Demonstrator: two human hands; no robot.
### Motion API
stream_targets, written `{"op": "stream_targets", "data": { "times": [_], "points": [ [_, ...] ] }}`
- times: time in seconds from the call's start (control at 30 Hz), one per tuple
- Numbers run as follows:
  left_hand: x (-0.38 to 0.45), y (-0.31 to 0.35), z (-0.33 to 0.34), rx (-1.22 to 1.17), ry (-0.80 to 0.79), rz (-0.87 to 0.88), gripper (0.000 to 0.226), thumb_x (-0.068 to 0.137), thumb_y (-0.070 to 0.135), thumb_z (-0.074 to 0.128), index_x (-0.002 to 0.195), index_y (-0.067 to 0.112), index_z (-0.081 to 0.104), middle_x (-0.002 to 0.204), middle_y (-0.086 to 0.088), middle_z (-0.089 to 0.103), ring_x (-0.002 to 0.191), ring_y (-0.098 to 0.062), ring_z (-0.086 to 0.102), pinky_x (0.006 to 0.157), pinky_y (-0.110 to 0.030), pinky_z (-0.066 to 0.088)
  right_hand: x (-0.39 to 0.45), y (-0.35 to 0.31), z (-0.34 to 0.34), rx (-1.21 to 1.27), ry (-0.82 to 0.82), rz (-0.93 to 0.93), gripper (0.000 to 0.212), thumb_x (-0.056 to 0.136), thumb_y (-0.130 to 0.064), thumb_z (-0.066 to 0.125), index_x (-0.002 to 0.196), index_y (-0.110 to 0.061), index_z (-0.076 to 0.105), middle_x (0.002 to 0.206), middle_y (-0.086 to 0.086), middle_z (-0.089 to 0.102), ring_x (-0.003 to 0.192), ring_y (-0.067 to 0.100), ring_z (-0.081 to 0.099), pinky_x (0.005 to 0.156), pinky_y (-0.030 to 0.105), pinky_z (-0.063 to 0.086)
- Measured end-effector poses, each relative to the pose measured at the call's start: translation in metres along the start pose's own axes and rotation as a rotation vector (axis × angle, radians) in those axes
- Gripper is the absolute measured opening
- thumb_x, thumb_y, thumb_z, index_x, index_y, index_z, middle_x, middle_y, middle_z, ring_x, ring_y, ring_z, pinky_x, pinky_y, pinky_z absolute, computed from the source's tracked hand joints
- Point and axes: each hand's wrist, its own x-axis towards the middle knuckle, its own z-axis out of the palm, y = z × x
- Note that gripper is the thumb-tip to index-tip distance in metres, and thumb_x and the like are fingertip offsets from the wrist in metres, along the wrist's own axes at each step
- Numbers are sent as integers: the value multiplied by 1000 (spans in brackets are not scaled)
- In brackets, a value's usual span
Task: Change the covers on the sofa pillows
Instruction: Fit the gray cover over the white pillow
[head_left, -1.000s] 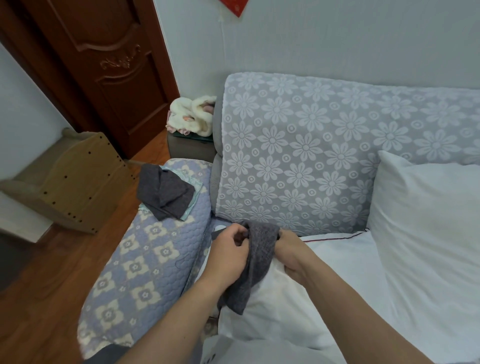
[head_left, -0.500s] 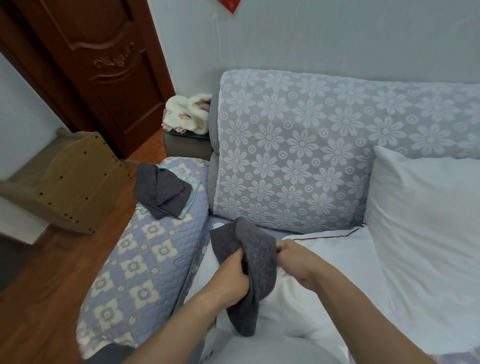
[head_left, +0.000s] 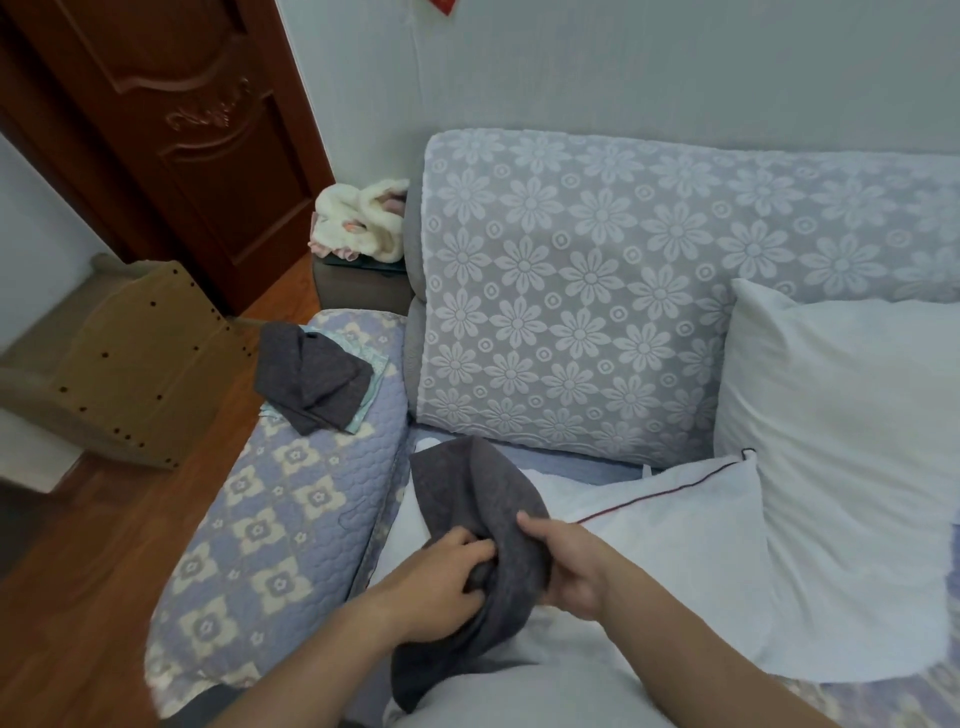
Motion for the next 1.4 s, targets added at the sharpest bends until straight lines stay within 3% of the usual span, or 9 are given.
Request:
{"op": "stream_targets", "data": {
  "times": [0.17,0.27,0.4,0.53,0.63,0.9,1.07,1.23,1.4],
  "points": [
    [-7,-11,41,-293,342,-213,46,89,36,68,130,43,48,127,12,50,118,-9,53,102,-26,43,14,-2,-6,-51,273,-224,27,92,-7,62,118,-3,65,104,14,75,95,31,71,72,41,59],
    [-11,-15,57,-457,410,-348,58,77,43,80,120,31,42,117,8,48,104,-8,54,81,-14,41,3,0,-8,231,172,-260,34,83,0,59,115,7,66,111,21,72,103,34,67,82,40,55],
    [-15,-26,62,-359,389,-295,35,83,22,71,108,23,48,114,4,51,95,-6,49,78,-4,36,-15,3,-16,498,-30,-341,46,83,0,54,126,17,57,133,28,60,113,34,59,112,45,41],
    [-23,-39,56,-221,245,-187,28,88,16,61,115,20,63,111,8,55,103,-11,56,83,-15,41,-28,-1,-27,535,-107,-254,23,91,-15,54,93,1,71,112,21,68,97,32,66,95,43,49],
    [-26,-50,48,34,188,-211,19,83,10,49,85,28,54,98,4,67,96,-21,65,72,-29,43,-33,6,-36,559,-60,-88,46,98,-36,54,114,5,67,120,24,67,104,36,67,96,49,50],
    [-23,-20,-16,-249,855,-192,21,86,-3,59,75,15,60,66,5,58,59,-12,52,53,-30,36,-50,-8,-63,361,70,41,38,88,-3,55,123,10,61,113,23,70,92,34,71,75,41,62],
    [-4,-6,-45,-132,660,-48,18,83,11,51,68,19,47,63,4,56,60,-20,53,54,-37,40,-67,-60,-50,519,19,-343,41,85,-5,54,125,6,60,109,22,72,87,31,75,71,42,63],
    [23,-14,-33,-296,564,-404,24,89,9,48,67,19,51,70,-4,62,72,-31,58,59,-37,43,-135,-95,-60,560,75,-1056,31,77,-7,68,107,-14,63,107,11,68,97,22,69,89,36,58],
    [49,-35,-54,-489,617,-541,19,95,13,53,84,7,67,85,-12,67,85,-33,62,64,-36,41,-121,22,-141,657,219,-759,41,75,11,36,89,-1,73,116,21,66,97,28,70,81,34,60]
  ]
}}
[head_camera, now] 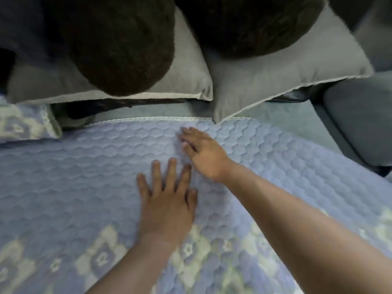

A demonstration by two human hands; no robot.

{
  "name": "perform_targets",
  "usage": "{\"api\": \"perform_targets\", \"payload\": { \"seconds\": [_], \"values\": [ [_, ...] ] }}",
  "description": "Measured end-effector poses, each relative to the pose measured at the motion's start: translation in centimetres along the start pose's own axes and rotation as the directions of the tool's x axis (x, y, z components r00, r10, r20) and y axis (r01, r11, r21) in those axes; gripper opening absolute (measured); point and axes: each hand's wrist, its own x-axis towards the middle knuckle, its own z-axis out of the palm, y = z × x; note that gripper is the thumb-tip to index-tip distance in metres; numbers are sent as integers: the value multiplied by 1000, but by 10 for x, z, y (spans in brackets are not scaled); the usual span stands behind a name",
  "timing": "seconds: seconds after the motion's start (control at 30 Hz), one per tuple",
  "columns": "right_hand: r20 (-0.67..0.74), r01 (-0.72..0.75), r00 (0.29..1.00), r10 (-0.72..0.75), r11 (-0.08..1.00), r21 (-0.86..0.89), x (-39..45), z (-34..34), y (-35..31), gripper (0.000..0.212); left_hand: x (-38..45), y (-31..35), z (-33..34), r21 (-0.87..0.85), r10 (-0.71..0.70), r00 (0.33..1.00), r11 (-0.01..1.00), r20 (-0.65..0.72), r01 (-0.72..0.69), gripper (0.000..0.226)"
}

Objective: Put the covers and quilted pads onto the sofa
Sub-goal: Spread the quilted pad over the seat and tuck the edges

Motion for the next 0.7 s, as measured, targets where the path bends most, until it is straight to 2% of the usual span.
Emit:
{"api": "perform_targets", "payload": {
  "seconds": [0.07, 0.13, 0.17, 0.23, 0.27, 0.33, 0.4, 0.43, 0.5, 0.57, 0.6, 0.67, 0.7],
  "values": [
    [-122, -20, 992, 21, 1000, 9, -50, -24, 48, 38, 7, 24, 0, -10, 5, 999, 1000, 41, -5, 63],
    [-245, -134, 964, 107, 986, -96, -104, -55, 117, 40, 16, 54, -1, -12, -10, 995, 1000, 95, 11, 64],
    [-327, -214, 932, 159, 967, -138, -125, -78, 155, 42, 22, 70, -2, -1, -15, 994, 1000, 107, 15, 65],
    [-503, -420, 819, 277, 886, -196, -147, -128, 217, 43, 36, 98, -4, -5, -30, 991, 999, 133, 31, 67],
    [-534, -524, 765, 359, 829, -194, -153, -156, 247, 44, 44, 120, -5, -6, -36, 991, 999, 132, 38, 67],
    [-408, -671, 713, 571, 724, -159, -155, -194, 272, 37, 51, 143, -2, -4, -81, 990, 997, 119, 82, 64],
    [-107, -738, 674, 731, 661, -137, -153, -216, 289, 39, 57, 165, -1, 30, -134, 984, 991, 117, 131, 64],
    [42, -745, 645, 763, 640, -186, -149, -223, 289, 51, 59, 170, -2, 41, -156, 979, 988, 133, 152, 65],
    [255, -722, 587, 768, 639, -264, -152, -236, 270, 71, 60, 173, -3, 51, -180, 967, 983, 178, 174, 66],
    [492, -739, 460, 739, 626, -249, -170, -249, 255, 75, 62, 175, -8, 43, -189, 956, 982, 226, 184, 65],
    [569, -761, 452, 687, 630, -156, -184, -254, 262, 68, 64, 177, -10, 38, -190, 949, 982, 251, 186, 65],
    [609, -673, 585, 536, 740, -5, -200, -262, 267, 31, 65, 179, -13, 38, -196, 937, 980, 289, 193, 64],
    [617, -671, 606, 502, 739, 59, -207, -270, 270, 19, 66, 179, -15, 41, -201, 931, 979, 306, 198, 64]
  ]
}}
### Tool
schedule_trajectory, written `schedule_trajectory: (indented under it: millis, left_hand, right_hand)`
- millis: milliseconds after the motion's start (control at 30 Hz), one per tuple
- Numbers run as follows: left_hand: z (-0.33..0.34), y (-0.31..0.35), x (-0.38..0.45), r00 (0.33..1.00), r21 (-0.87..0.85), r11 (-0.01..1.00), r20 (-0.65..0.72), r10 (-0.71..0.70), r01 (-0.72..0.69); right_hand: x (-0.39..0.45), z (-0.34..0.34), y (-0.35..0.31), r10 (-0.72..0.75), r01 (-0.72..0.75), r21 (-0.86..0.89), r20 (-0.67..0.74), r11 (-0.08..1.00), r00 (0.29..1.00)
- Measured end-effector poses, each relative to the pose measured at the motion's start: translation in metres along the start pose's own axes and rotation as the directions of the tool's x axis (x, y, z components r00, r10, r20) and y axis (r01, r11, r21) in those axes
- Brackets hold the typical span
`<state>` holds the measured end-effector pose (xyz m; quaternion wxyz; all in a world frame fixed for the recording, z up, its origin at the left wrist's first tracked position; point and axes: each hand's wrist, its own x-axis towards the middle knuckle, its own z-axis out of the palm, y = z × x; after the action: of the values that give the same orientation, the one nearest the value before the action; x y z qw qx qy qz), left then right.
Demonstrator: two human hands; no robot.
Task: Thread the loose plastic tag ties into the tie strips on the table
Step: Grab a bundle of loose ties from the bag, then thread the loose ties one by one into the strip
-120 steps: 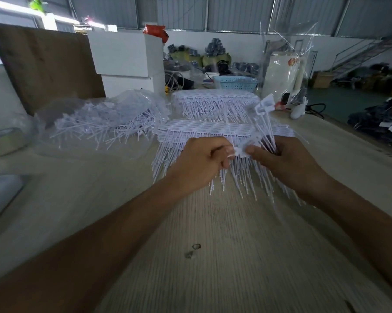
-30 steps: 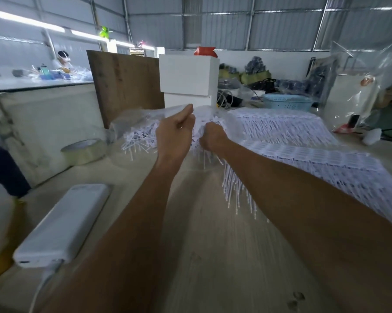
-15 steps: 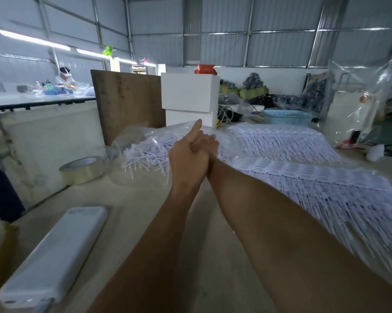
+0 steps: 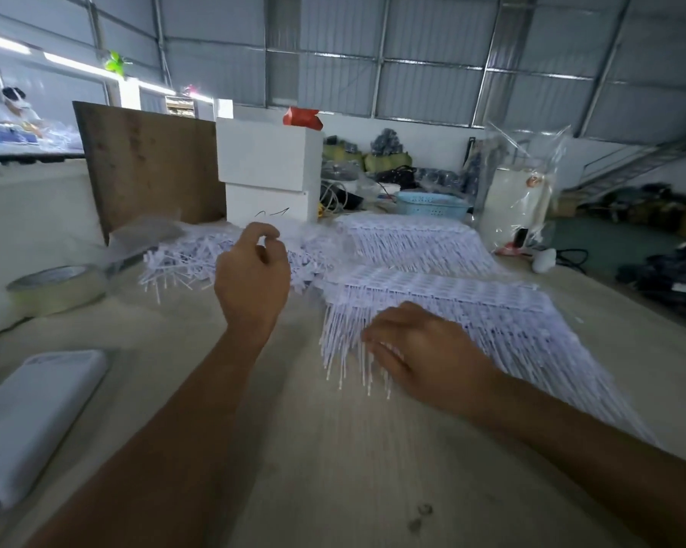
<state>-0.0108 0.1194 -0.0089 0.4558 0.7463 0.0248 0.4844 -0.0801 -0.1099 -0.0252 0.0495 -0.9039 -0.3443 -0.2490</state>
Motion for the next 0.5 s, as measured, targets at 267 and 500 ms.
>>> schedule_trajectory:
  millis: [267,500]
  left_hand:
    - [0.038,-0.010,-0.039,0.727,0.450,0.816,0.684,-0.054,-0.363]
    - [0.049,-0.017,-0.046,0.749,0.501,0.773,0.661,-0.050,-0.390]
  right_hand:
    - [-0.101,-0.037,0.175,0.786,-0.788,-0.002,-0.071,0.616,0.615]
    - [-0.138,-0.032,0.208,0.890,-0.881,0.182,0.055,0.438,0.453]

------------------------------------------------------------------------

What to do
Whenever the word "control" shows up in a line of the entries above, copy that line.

Reply to the exercise
- times: time in seconds from the call's start (control at 30 Hz), one per tuple
  "timing": "seconds: seconds after the motion's start (control at 30 Hz), one per tuple",
- millis: milliseconds after the motion's start (control at 30 Hz), one per tuple

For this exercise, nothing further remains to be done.